The Taoiseach was not guilty of sexism in his heated Dáil clashes with Mary Lou McDonald, a ministerial colleague has insisted.
Minister for State Pat Breen said Leo Varadkar's robust criticism of Mary Lou McDonald was evidence of his frank style of leadership.
Mr Vardkar and Ms McDonald exchanged strong words in the Dáil last week, with the Taoiseach branding the republican "cranky" and comparing her to French far-right leader Marine Le Pen.
A row that first flared on Tuesday rumbled on into Wednesday when Ms McDonald was asked to leave the chamber after another exchange, during which she called him "facile and dismissive".
She stopped in front of Mr Varadkar's seat as she exited the chamber to continue the argument.

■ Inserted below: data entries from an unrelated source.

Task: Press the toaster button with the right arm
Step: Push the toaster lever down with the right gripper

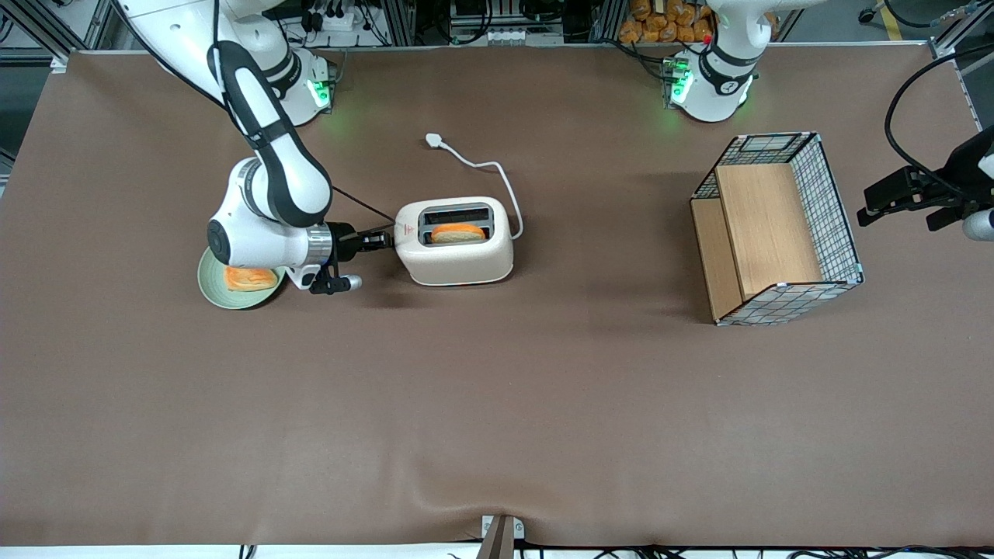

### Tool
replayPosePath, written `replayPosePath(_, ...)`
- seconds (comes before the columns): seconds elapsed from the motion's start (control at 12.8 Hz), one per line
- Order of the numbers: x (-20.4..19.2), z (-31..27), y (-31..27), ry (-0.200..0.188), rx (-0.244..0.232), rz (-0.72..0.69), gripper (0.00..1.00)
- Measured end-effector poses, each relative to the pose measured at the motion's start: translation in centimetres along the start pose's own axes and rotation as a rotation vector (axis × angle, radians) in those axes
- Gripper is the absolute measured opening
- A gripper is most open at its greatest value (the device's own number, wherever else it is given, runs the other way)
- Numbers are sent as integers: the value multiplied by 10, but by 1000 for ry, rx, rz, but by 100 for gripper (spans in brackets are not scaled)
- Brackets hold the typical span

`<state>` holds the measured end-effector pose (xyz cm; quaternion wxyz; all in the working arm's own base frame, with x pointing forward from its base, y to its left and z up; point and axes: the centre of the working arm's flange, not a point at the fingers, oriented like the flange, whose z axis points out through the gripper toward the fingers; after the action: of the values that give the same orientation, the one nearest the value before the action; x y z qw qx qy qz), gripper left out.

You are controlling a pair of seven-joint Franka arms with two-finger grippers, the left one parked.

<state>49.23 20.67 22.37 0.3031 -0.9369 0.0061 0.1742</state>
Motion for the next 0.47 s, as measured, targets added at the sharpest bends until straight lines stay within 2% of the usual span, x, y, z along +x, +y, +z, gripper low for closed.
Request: replayPosePath(0.47,1,2,3,12,7,-2,1)
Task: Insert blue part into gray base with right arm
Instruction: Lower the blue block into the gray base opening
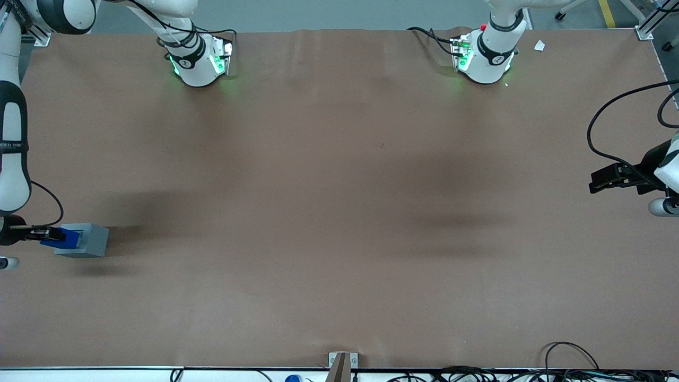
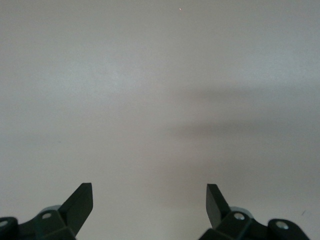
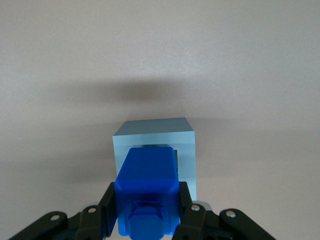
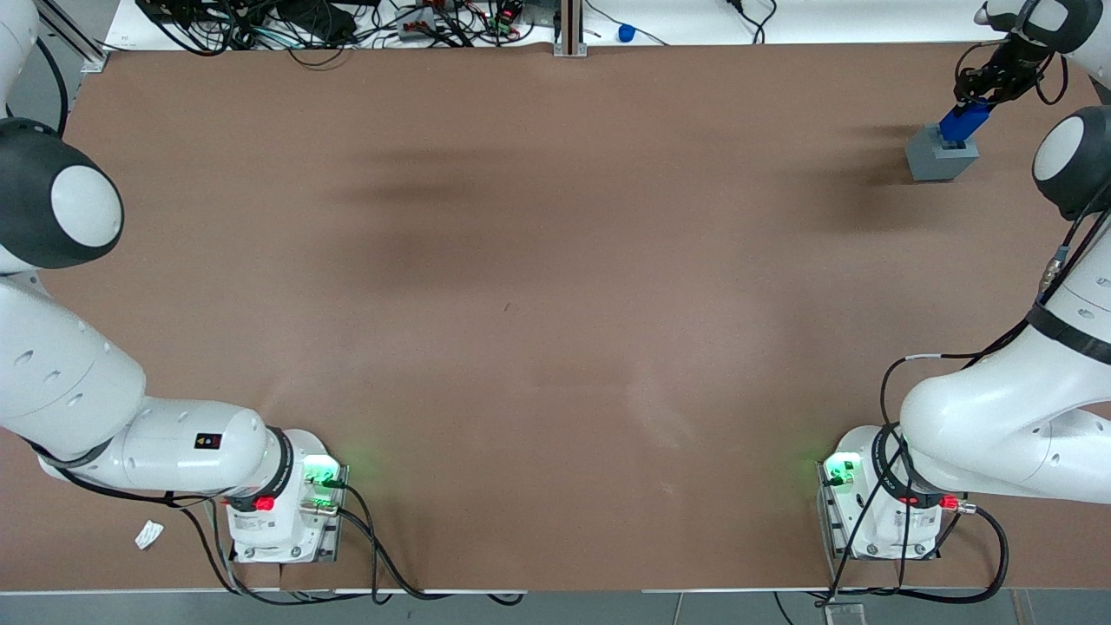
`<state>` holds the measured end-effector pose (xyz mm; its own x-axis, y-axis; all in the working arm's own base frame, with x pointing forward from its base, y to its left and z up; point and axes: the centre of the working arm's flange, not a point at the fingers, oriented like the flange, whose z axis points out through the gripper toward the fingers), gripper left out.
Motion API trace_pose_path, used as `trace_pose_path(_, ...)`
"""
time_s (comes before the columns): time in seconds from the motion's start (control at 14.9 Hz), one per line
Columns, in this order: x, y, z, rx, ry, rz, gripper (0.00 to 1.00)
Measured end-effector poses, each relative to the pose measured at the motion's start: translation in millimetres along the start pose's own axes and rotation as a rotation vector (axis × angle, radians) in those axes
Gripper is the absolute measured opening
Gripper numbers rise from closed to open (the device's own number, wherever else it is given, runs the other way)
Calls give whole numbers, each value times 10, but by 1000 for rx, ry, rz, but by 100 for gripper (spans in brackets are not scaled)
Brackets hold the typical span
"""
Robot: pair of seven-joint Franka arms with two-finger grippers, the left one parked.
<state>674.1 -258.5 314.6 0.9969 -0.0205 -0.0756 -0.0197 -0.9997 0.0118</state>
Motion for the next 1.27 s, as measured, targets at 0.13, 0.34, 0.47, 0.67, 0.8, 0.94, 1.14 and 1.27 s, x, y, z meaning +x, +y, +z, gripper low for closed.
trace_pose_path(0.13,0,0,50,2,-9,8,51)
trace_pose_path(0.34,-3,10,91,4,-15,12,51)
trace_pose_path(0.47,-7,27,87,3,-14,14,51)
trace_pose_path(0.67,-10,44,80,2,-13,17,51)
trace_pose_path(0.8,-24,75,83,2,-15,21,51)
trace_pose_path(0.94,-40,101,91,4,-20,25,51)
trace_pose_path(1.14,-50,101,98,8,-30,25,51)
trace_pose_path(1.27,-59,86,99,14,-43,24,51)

Critics of the Taoiseach accused him of sexism - a claim Mr Varadkar was also forced to reject earlier this year when he unveiled a government dominated by male ministers.
Asked about the Dáil exhanges on RTÉ's The Week in Politics, Mr Breen said: "Leo is not sexist by any means whatsoever. The Fine Gael party has more women than any political party.
"He's done his very best in the Cabinet and there is a Tánaiste, a deputy prime minister (Frances Fitzgerald), who is a women as well.
"Leo's is a different style of leadership. He is very open. He's very frank, he's able to think on his toes.
"Sinn Fein, if they don't get the answers they want they to hear, they go into this ranting and raving."
Mr Breen said there was a lot of "noise" in the Dail in recent months.
"Maybe Sinn Fein should change the scriptwriter to deal with the new Leo Varadkar leadership," he added.